Review by Sophie Scott

25 Jul 2015, 7:30

OPEN: How we’ll work, live and learn in the future

In his book Open, David Price explains how we’ll work, live and learn in the future. It’s a bold premise – and it’s all because of the internet.

The web has transformed our social lives, shopping and communication. The internet connects; it allows co-operation; it provides access to stuff which would have been difficult, if not impossible, to find BWWW (before the World Wide Web). I’m proof of that – I can read reports online immediately by simply searching. And the Local Schools Network allows me to blog about my findings.

Price is correct: the internet opens up a more connected future. He cites the Arab Spring as an example of people power challenging governments; online groups such as Mumsnet which support and inform; Massive Open On-Line Courses (MOOCS) which allow students to study subjects without having to attend a physical university; the Hole-in-the-Wall experiment whereby computers were installed in walls in India and left for children to teach themselves how they worked and what they could learn from them.

The internet encourages collegiality, Price argues, and collegiality will be more important in the future than individuals ploughing their own path. It will change the way we educate and the way we do business.

Innovation isn’t top-down, he writes, but bottom-up. Google, Amazon and Apple are highlighted as innovative companies which foster “creativity and agility”. He goes as far as saying Google is “the most desirable company in the world to work for”.

Price is a scathing critic of the way education is moving in the US and the UK. And it is here I agree with him the most. Top-down prescription curtails teachers’ freedom to inspire learners. “Intuition, abstraction and tangential thinking” is squeezed out. Politicians’ desire to be seen to be doing something, anything, closes down debate about what education is for and reduces it what can easily be measured. Professor Michael Bassey explains the dangers of this approach in his guest post on Schools Improvement Net.

“The Open Revolution” is upon us, Price writes. The winners will be us “happily connecting and collaborating”; the losers will be formal institutions which don’t adapt to what has happened. “Our capacity to learn from each other has spiralled” and “barriers to learning are being dismantled”.

And yet. The optimism of the Arab Spring has been blasted by discord and hatred – the black flag of ISIS, whose sophisticated use of social media sucks in the fanatic, the gullible and the gormless, blocks out the sun. Online groups can spread ignorance as well as useful information.

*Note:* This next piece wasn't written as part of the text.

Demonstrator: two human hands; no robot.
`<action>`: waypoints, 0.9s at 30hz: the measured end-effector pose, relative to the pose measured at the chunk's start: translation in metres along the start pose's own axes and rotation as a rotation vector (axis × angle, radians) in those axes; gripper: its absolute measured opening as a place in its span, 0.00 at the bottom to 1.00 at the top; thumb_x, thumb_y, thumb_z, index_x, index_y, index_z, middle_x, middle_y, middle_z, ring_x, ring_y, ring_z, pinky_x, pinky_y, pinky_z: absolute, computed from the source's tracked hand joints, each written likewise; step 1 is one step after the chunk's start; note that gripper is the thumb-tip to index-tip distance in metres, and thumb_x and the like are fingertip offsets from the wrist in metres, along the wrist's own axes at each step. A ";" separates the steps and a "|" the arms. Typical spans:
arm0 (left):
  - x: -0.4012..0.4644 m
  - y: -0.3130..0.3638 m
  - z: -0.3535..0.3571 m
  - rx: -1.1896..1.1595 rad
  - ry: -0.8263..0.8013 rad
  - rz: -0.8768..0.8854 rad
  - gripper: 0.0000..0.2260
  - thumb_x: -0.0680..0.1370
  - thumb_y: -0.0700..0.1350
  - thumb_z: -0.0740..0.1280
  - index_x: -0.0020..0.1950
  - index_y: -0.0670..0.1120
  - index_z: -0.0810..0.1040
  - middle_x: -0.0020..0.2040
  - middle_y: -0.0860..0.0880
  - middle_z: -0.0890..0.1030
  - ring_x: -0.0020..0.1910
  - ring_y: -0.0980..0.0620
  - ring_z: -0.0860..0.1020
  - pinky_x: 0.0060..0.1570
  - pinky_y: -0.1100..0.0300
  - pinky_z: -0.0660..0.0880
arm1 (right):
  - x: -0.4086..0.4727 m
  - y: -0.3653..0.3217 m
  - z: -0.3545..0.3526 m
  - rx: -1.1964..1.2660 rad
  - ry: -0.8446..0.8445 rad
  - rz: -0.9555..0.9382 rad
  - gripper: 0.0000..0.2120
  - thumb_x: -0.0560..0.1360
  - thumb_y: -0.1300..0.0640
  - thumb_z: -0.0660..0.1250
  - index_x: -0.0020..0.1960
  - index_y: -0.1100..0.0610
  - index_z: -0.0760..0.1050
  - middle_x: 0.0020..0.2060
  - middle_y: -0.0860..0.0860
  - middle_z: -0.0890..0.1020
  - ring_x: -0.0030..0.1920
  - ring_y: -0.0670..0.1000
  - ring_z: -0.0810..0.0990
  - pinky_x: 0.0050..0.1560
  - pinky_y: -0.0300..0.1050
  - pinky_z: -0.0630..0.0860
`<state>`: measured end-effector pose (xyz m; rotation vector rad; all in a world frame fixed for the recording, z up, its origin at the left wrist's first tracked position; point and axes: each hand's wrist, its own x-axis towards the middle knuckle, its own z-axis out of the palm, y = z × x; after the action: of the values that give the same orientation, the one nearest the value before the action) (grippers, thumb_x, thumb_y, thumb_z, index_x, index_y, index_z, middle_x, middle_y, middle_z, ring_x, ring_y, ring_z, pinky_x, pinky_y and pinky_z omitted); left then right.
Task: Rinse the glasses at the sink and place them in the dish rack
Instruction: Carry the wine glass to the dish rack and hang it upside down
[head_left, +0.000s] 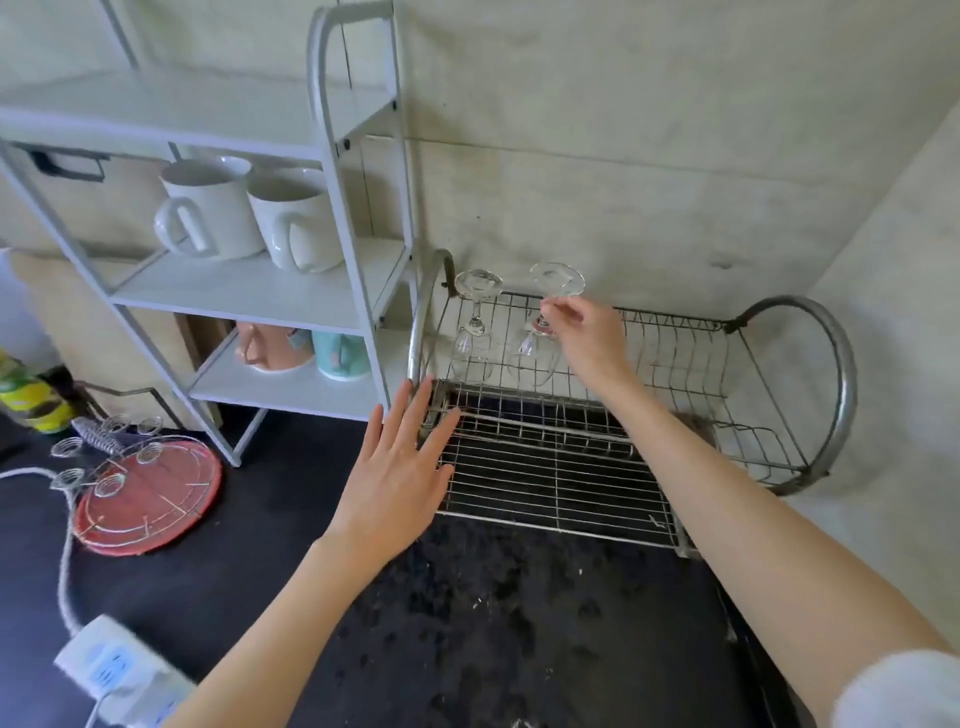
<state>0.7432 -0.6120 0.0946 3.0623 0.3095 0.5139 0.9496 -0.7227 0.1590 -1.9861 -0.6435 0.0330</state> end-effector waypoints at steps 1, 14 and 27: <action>0.000 0.000 0.001 0.009 -0.006 -0.005 0.27 0.72 0.45 0.71 0.69 0.44 0.68 0.72 0.37 0.64 0.72 0.37 0.59 0.64 0.38 0.60 | 0.006 0.004 0.006 -0.006 -0.027 0.002 0.10 0.78 0.58 0.63 0.56 0.61 0.78 0.50 0.52 0.82 0.47 0.47 0.81 0.54 0.40 0.76; 0.001 -0.003 0.004 0.068 -0.039 -0.045 0.29 0.71 0.47 0.71 0.70 0.48 0.66 0.73 0.41 0.63 0.72 0.40 0.57 0.65 0.41 0.61 | 0.022 0.028 0.030 -0.056 -0.109 -0.002 0.11 0.78 0.57 0.63 0.56 0.61 0.78 0.52 0.53 0.82 0.52 0.48 0.79 0.56 0.39 0.71; 0.002 -0.001 -0.010 -0.087 -0.124 -0.077 0.25 0.80 0.53 0.56 0.76 0.54 0.52 0.77 0.49 0.43 0.72 0.51 0.33 0.72 0.52 0.38 | -0.006 0.026 0.015 -0.155 -0.127 0.045 0.24 0.79 0.51 0.60 0.72 0.60 0.63 0.69 0.54 0.69 0.68 0.51 0.69 0.67 0.46 0.65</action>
<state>0.7413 -0.6105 0.1042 2.9676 0.3880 0.3236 0.9518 -0.7224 0.1282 -2.1610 -0.7008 0.1416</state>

We don’t need to go to a doctor, writes Price, because the internet can tell us what’s wrong. But we do need to consult medical professionals. Typing symptoms into Google brings a range of possible conditions but we need a properly-trained physician to narrow these down and suggest the most effective treatment.

MOOCS are only as good as the organisation behind them. At best, they offer high-quality education; at worst they tie solitary learners to work stations where they plod through a prescribed programme. Worse still, they can promote unscientific ideas such as one which promised to give me “Biblical and scientific support for a recent, six-day creation”. Hole-in-the-Wall computers have been vandalised and appear to have been used mainly by boys to play games.

What of Prices’s favoured companies? Google was criticised by the Public Accounts Committee for its tax arrangements. Amazon has changed its business practices after criticism of its tax regime but still faces a campaign from the GMB union about workers’ rights.

Apple has been accused of failing to protect Chinese workers who make their phones. Apple defended itself by saying conditions would have been a lot worse if they hadn’t been involved, they weren’t the only manufacturers using these factories and if phones were made in the US “the costs would be so much higher due to the rights of the workers to be paid a living wage and work a reasonable amount of hours in the day”.

The answer, apparently, is to choose countries where employees aren’t paid a living wage and don’t have rights.

Price highlights the positive side of the internet – bringing people together, easier access to knowledge, and encouraging cooperation and communication. But these are double-edged swords. However, we need writers like Price to remind us of the internet’s potential for good.